[DESCRIPTION OF THE TASK] Starting with the line containing "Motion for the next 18" and going on through the line containing "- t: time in", return the lines of the data below exactly, and only those.
***** DATA LISTING *****
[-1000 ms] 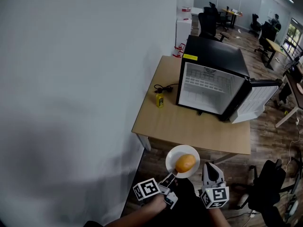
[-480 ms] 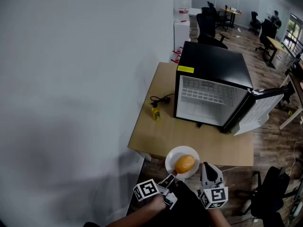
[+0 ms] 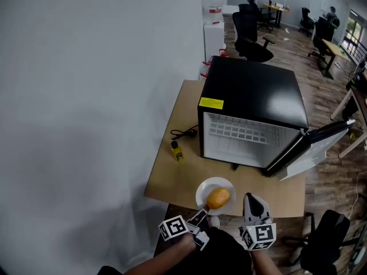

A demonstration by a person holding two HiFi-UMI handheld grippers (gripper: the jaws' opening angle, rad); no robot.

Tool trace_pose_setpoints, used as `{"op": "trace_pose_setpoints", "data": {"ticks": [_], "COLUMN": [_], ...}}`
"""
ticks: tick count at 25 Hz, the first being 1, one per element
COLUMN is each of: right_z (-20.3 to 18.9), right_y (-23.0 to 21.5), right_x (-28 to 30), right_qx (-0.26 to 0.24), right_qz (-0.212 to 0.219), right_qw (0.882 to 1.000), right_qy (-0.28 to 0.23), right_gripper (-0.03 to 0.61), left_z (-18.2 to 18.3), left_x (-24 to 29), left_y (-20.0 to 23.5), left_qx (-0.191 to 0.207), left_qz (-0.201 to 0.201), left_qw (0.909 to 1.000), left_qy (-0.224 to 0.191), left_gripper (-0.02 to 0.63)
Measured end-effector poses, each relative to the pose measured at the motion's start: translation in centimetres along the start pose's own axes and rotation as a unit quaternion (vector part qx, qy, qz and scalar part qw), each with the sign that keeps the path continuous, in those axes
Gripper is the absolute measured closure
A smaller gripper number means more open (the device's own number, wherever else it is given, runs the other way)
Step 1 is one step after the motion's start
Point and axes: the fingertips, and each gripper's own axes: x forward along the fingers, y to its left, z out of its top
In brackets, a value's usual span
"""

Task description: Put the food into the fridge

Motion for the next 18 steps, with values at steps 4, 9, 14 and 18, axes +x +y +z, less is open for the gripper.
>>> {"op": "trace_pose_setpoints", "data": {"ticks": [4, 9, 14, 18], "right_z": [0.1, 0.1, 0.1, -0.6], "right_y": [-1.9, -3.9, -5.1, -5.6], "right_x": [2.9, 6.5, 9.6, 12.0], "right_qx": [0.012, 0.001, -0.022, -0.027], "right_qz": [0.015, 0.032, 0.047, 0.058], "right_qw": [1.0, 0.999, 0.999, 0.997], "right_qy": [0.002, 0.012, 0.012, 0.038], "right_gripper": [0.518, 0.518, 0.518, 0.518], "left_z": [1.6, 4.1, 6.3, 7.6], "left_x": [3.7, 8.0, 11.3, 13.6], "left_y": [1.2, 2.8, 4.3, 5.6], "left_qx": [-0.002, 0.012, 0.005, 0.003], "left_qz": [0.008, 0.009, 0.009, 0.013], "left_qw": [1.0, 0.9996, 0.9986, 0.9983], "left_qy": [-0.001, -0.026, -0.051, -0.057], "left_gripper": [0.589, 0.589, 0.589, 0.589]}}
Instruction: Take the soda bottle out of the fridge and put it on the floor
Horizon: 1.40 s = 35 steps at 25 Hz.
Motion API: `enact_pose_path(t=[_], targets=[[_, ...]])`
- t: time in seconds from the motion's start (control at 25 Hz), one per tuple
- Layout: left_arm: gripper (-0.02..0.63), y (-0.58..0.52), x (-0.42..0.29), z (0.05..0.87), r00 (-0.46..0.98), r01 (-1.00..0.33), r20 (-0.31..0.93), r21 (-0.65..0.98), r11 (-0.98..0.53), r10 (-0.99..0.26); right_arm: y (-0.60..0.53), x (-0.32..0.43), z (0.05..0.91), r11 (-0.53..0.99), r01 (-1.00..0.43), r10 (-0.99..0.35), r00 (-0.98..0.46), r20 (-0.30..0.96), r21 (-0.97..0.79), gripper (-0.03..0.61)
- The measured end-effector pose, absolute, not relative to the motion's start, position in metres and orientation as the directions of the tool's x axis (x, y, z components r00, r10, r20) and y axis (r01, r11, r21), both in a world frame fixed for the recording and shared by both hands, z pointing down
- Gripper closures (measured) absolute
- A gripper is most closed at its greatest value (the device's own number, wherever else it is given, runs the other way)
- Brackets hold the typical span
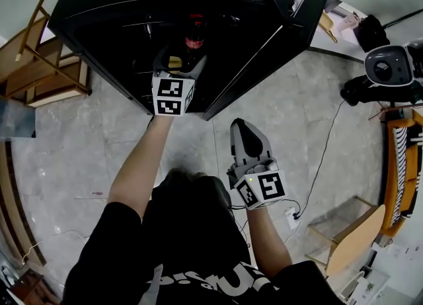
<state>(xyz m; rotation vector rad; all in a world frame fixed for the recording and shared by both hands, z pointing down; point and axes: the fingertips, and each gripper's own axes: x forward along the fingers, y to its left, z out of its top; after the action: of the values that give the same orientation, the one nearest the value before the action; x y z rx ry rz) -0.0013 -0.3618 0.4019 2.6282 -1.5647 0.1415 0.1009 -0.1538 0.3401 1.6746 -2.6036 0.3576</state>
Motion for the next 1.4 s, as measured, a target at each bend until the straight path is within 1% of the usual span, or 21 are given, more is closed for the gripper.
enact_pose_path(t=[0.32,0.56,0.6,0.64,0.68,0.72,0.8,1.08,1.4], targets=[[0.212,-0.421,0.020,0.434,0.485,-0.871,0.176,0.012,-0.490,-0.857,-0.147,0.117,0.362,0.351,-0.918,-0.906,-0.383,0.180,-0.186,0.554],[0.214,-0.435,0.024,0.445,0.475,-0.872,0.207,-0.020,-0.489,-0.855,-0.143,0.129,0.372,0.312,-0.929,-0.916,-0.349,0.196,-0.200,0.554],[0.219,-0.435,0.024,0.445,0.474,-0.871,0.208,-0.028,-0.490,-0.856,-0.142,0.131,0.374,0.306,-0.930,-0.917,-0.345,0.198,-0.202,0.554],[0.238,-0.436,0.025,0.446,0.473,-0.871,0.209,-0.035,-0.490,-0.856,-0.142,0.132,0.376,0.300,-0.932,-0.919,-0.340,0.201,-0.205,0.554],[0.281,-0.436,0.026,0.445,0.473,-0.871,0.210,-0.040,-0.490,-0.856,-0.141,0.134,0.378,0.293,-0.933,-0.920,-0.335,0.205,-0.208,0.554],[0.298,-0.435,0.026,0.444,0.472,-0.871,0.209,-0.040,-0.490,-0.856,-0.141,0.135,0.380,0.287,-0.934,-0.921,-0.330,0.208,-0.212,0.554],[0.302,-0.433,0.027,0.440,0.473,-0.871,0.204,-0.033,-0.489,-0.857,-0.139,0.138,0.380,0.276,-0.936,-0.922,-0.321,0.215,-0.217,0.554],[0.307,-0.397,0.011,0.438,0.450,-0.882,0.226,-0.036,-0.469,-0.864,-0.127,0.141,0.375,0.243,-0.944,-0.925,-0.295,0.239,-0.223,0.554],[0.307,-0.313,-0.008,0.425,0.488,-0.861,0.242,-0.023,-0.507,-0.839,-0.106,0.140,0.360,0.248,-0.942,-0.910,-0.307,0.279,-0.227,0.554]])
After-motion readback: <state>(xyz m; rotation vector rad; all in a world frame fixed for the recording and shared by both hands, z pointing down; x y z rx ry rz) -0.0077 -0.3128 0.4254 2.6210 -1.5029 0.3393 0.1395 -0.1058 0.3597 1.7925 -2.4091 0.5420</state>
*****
[SOLUTION TO THIS TASK]
Motion for the next 18 steps, with values at steps 4, 9, 14 and 18, axes +x +y +z, less is open for the gripper.
>>> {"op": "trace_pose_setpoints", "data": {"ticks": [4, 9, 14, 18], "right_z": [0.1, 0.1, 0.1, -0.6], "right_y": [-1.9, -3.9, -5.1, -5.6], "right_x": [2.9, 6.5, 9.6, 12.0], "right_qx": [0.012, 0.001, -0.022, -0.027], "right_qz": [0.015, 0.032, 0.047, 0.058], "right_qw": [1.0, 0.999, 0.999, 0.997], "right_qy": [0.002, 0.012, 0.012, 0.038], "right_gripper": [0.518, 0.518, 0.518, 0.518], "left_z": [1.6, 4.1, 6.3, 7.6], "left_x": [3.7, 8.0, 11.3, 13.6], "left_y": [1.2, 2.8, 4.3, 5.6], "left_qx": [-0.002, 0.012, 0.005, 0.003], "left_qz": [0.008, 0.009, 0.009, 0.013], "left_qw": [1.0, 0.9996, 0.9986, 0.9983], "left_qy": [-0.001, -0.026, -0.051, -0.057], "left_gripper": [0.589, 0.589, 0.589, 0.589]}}
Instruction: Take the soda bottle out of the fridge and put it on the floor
Horizon: 1.40 s = 35 steps at 25 Hz.
Motion API: `enact_pose_path(t=[_], targets=[[_, ...]])`
- t: time in seconds from the motion's start (control at 25 Hz), one per tuple

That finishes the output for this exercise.